Brislen on Tech
Here's this week's update from Techblog editor Paul Brislen
You're locked in here with me
Day Two of lockdown and so far I've discovered a few things that are causing me concern.
I have become used to talking to people and I quite miss it.
The cat is particularly poor company and her value to me now is mostly as a fresh food source should the need arise.
On most video conference calls there's usually one guy who's there for comic relief. I am that guy.
My reaction speed has declined significantly over the last 12 months so my ability to beat even the bots on Modern Warfare 3 is now embarrassing.
If you think "meetings that should have been emails" are annoying (as I do) then wait till you get "video conferences that should have been phone calls".
Currently I'm looking at three screens. Four if you include my phone. Five if you include my watch. What tends to happen is someone messages me on Skype, it pings on one screen, my watch yelps and my phone vibrates. I respond to the query. I then get invited to a Teams call, but the notification disappears before I can accept so I have to go into the invite and join that way (thus playing the ever popular game of "Yes, I already have Teams installed, no I do not want to install it again or use the website, thanks".
Somewhere down the line I've switched off the notifications for Teams on my phone and watch so I don't get bugged there, but I do get all the messages that teams send each other about the Team meeting I'm not in, which makes me sad.
Occasionally my watch will ping a different way and I know it's a news alert from RNZ telling me about something awful. My heart goes thump at those. My watch is now smart enough to provide an ECG if I need it to monitor those pesky irregular beats.
Plus we have WhatsApp for general chatter (now muted - sorry chaps), Yammer which I monitor for a client, Twitter for another client and Facebook which I refuse to use. Thanks, Facebook.
I also get text messages and that other thing, oh yes, email and there's that one noise that belongs to an app but I haven't figured out which one it is so that drives me nuts.
Once this would have been invigorating and given me a rush of adrenaline. Today, not so much.
My advice is to turn off notifications for almost all of it, but most essentially those apps that chase you around from device to device. You don't need three alerts or more for the same thing. Likewise, the non-work related things - they don't need to go ping at this point. Save them up for once a day.
Of course, the alternative is too awful for words, and these are entirely First World Problems, so I'll quit while I'm ahead.
Just remember, if in doubt, call a meeting.
Here at Techblog HQ we're well aware that you'll soon become bored with COVID-19 news updates but as it's the only real story of the day, we'll have to figure out a way forward.
What we'd like to do is share your stories with the group. How are you all coping? What is your team doing to keep the lights on that might be something that another group can use?
We're going to talk to as many companies and organisations (and individuals) as we can over the next few weeks to find out how it's going and what you're doing differently. Maybe we can learn something useful out of all this.
If you'd like to talk about it with one of us, drop me a line at [email protected] and we'll hook you up.
One thing that is clear now - telecommunications and IT are essential services to keep both the economy and sanity running smoothly. Without our interconnectedness we'd be absolutely unable to function as a society. That's terrible but it's also good. I'm very glad I'm not in Australia at the moment with a PM who says 25Mbit/s is fast enough - it isn't and shouldn't even be a consideration.

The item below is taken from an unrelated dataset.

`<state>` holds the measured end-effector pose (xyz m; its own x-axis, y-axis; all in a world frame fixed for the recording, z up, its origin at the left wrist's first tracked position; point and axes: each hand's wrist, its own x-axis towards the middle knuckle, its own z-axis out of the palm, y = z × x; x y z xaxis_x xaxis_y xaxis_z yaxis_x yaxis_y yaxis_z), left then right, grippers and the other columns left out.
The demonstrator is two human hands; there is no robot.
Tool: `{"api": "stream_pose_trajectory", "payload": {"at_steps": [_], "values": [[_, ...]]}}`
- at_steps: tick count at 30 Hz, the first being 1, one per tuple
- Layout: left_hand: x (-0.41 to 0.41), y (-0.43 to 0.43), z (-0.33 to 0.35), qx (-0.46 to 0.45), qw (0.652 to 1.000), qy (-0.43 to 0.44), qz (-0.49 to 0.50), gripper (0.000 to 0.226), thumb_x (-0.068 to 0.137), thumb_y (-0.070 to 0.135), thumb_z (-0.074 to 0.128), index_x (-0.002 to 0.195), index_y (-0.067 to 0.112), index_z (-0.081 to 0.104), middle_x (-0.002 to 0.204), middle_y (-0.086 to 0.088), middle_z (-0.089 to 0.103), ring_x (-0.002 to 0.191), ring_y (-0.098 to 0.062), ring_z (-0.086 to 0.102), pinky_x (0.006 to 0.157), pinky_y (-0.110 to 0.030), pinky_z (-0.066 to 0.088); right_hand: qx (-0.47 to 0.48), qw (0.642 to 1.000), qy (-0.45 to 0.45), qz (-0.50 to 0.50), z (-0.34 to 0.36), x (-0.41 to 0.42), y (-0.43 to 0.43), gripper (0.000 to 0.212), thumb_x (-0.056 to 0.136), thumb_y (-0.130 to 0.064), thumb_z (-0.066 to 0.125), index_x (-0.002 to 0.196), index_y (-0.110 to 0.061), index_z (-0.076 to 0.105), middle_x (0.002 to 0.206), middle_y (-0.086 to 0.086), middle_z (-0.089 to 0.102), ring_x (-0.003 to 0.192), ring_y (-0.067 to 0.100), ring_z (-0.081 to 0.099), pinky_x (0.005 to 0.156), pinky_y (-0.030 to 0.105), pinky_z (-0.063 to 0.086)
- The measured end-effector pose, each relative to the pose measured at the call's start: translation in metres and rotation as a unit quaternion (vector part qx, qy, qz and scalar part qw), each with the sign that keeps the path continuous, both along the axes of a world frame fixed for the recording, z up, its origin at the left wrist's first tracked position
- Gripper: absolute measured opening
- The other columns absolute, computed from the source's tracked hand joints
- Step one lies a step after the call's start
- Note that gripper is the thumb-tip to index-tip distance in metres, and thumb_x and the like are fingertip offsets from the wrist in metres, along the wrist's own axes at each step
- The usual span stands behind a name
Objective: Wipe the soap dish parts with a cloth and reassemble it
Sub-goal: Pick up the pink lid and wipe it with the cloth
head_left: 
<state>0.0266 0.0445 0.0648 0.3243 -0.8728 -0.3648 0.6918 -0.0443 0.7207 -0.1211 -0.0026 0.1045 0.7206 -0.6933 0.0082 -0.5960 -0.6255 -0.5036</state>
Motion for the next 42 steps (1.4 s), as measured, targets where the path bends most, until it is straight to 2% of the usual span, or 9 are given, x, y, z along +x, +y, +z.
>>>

But it also says we need to very badly do something about social media and the degree to which it dominates our online lives. We have allowed them to create a monster that controls our information flow - that has to change.
Techblog - Bubble fun time
Techblog - Level 4 is here - tech experts weigh in
Techblog - The luckier country
Lockdown silver linings
Of course, being locked down doesn't necessarily mean you have to work 24/7 in your home office. There will be times when you're allowed out - not just for meals either, but for rest and recreation.
Once you've taken your state-sponsored walk around the block you'll be wondering what else there is to do with yourself. After all, there's no sport to speak of, and for most, the world has become a televisual one and the sales figures for Netflix, Amazon Prime etc are pretty good.
But surely there's more out there than just those two and a couple of others (oh and TVNZ and Mediaworks of course. Sorry guys, nearly forgot you there).
Good news - there are legal alternatives to watching paint dry. Bad news - they pretty much all carry similar content and we don't really have the full range of alternatives down here yet. There's no horror channel, no science fiction channel, no film noir or obscure French 50s kitchen dramas or pretty much anything that's not mainstream.
There are a couple of alternatives though so they're listed below, but wouldn't it be great if we did have a few more options out there?
Of course, the alternative is that there are alternatives out there - and they all cost about $15 a month each, meaning of course we'll have to buy dozens of services.
Back down the snake to square one again.
But for now, feast your eyes on these non-standard fare (and no, we're not on commission). And if you've got any more to share, legal sites only please, then by all means fire at will.
Flicks - Flicks round up of on demand TV
Auckland Libraries - Streaming films
And of course, YouTube for long lost television you thought you'd never see again.